A week later, Fleetwood was working feverishly on projects directly related to the war effort. And one week later, Bertram Heath was receiving basic training at a camp for commandos in the south of England.

11

It had not been easy.

‘You'd think we were asking to inspect their ladies' boudoirs,' Anthony Trust said, stretching his legs over the coffee table.

‘Interesting idea,' Blackford replied.

‘Maybe
that's
where The Spook' (as they had taken to calling the vegetable-mineral-animal they were looking for) ‘is hiding.'

‘If so, Anthony, you'll be the first person to find it.'

But Rufus had entered and the schoolboy banter, at which they had had considerable experience since they had been, indeed, schoolmates at Greyburn College, ended abruptly. Trust removed his legs from the table.

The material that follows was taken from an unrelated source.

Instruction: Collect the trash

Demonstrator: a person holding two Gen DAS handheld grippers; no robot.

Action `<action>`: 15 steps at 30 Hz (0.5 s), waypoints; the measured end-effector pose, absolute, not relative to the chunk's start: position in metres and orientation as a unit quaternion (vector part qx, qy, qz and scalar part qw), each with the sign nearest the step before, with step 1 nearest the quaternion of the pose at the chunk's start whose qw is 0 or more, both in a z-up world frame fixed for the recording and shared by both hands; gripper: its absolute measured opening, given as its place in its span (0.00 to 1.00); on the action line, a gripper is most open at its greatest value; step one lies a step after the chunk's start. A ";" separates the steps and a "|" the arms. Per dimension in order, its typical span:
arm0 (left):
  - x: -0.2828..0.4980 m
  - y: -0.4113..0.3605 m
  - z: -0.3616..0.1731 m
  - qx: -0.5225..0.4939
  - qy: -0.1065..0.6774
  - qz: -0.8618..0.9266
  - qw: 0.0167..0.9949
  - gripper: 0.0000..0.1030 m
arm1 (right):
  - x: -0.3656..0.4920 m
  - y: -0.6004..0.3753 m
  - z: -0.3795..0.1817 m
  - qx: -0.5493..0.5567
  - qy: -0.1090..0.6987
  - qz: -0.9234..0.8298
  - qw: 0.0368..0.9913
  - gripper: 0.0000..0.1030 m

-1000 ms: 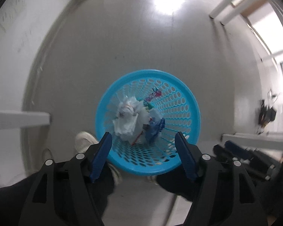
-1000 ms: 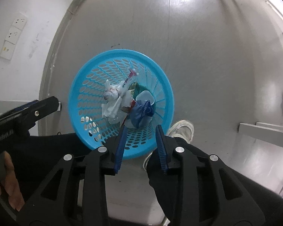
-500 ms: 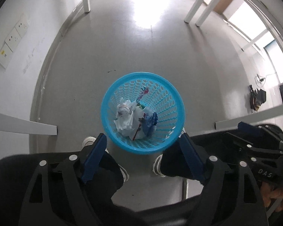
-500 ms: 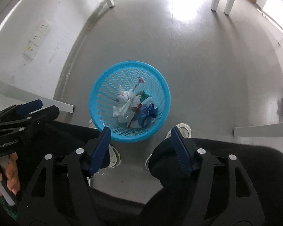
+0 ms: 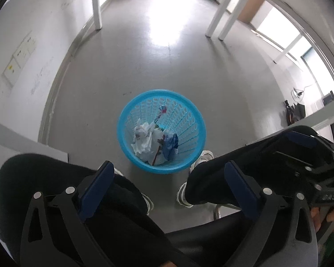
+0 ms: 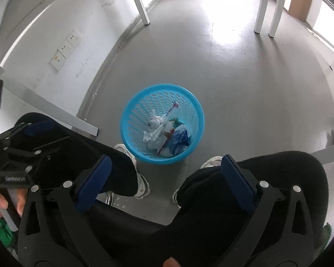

‘It is set for ten tomorrow morning,' Rufus reported, sitting down opposite. ‘I began by asking our friends if Pulling and Spring could study the electronic schematics but they said,' Rufus paused, as though taking a deep breath before elaborating a profound ambiguity, ‘“No.”' That was as theatrical as Blackford had ever seen Rufus. ‘It became necessary,' Rufus said, back now in his understated mode, ‘to pursue the matter.'

The ‘matter' had gone all the way to the P.M., and finally Anthony Brogan simply overruled MI5 head Sir Eugene Attwood, who had several times remarked that in modern history no one had ever invited a foreign power, never mind how friendly, to ‘ransack' its private communications facilities. The Prime Minister assured Sir Eugene that ‘ransacking' the Code Room was hardly what the American specialists intended to do. The fact was, a monstrous leak had been unmistakably deduced, the result of which was that the passage of all American intelligence communications and high security information was as of this minute suspended, pending the elimination of that leak. ‘It has to be in our organisation or in theirs, inasmuch as the leaked information passed through both arteries and no other.'

Attwood finally agreed to cooperate, but only after wresting from the P.M. the promise that two equivalent British experts be present when time came to ‘sweep' (having capitulated, he now used a gentler word than ransacked) U.S. Embassy quarters. Moreover, as a matter of pride, the American Embassy would be first: ‘We are, after all, sir,' Attwood had reminded the Prime Minister, ‘in Great Britain, not in America, and I should think the presumption would be not that the host country was delinquent in security matters, but that the foreign country was. So we should begin by inspecting
their
quarters, and only
then,
our own.' Brogan sighed and said he would make the suggestion to Rufus, who said that was fine by him; he had no interest in the matter of precedence. And so, on that Monday morning, Bruce Pulling and Hallam Spring of the CIA arrived with Rufus and Anthony Trust at Number Two Grosvenor Square, where they were met by two agents of MI5.